Using git to edit and publish code#
Andrew Delman, 2024-09-29
For newcomers to Github, this tutorial covers some of the basic git commands that you can use to manage code changes in a given repository, and publish those changes. To illustrate this process, we will make some “test” changes to the example tutorial notebook. For further reference, the Atlassian Git tutorial is a good resource.
Getting ready to make changes to a repo
Making changes in a git repo
Updating your repo with changes from upstream
Sharing your changes with the upstream repo
Getting ready to make changes to a repo#
The following schematic illustrates the steps that a user might take before making code changes that will be contributed back to the shared remote repository.

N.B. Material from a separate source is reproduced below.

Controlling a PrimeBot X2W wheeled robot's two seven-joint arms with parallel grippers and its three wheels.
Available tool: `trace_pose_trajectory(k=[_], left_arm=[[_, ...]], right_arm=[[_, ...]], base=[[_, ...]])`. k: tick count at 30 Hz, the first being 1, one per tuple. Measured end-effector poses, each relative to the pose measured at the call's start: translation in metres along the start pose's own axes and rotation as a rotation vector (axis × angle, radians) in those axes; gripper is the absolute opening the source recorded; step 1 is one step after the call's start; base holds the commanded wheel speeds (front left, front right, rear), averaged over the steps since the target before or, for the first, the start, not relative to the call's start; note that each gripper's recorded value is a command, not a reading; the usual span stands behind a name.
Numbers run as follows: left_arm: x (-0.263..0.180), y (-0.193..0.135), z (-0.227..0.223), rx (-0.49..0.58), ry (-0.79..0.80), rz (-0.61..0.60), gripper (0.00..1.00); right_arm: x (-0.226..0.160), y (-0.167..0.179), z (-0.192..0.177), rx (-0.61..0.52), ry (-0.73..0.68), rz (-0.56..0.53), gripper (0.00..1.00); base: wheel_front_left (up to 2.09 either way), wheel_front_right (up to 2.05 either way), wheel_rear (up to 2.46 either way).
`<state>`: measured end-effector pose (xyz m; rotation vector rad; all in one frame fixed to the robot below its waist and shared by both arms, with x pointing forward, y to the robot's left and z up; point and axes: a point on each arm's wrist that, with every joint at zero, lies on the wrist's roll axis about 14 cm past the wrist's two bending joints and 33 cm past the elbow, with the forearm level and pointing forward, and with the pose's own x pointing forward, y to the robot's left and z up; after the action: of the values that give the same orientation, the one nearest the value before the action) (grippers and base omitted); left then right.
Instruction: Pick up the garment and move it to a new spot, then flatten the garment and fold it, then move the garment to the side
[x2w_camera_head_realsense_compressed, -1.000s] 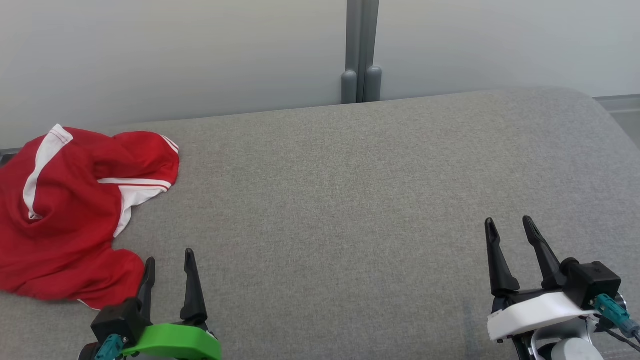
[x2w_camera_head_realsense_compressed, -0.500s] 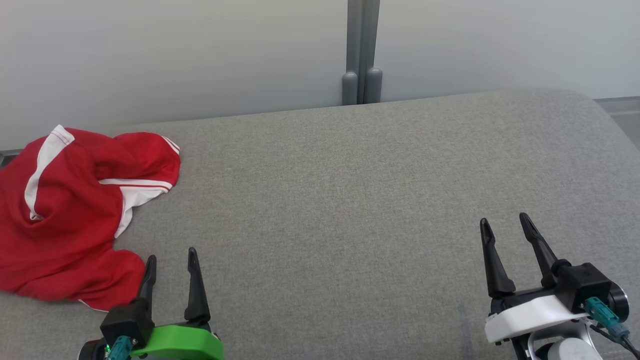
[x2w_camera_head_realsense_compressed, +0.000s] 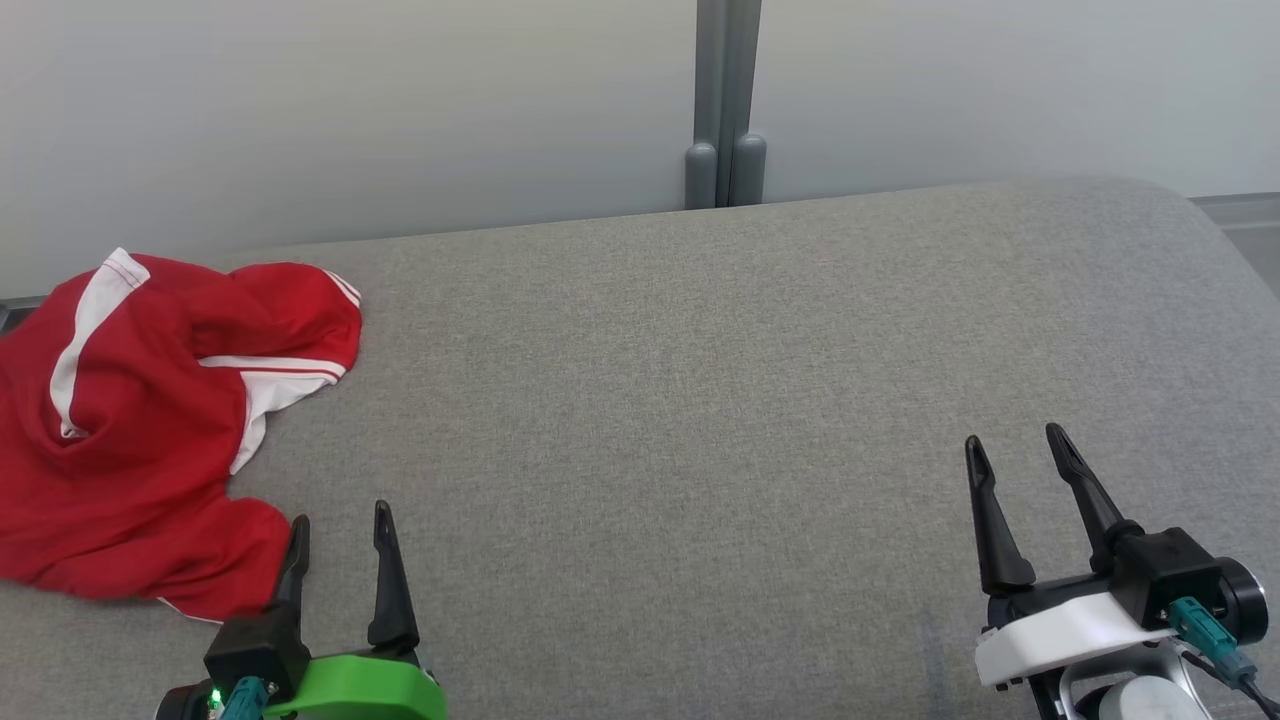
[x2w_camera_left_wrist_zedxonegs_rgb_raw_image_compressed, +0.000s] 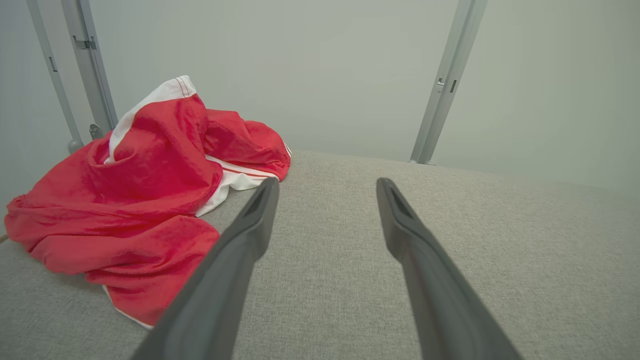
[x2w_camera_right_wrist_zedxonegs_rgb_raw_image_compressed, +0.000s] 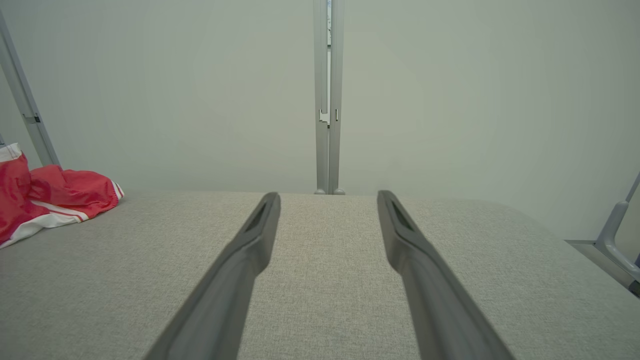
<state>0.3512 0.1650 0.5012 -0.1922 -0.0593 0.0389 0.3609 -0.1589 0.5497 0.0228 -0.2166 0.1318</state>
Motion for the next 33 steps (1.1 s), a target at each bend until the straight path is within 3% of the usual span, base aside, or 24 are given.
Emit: trace_pose_trajectory(k=[33], left_arm=[[-0.0007,0.0043,-0.0068,0.002,0.022,0.011,1.00]], right_arm=[[0.0016,-0.0011,-0.0038,0.003,0.010,-0.003,1.00]], base=[[0.00,0.00,0.00]])
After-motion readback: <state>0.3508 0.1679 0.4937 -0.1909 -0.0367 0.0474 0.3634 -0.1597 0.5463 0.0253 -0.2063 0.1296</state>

In the previous tutorial the setup included the first two steps: (1) forking the repo so that you have an individually-owned repo to base your changes, and (2) cloning that repo so you have it on your local machine.
Creating a branch#
When writing or revising code (including Jupyter notebooks), it is a good practice to first create a branch. Each branch is a place where you make a coherent set of changes to a repo (e.g., writing a new notebook, adding a new feature to your code). This helps organize contributions when they are merged into the remote repo. Let’s open a terminal window in JupyterHub and navigate to the ecco-2024 directory/repo: cd ~/ecco-2024. We can make sure we are in the ecco-2024 repo by running the command:
(notebook) jovyan@jupyter-adelman:~/ecco-2024$ git status
On branch main
Your branch is up to date with 'origin/main'.

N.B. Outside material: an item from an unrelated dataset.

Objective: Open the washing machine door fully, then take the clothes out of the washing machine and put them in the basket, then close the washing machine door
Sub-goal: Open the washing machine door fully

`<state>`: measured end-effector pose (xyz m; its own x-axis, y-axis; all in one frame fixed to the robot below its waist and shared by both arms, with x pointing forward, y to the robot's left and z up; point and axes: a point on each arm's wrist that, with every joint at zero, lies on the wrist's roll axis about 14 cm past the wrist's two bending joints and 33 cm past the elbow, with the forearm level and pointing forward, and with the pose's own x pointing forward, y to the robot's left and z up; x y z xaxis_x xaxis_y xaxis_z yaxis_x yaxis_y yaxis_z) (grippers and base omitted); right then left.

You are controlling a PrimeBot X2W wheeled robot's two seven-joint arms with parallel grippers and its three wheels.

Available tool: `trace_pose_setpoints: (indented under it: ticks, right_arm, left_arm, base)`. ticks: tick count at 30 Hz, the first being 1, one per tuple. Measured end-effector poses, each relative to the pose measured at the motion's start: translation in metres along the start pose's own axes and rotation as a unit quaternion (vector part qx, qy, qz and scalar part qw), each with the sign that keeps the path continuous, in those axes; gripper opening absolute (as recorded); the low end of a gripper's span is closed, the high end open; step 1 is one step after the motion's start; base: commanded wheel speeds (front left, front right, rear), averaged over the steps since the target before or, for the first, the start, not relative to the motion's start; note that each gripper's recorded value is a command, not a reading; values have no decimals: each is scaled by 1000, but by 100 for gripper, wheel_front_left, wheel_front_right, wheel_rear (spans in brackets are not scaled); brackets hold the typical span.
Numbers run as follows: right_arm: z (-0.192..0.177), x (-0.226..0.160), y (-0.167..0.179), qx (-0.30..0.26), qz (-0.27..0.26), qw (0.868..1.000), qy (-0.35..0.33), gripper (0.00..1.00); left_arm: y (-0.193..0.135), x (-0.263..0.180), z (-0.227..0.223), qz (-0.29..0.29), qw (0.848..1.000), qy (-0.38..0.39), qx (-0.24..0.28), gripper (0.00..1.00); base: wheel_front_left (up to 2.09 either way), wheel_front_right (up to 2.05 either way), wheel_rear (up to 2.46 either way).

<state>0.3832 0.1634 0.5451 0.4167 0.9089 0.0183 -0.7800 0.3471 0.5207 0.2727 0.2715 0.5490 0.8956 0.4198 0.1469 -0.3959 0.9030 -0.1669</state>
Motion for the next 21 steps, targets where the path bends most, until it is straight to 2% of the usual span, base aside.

nothing to commit, working tree clean
This confirms that you are in the main branch of the ecco-2024 repository, and any changes you make will be implemented in that branch. But now we create a “topic” branch called test_changes:
(notebook) jovyan@jupyter-adelman:~/ecco-2024$ git branch test_changes
(notebook) jovyan@jupyter-adelman:~/ecco-2024$ git branch -a
  git_tutorial
* main
  test_changes
  remotes/origin/HEAD -> origin/main
  remotes/origin/main
The last command git branch -a shows all the branches that git is aware of for this repository, on both local and remote repos. We can see the new branch created in this list.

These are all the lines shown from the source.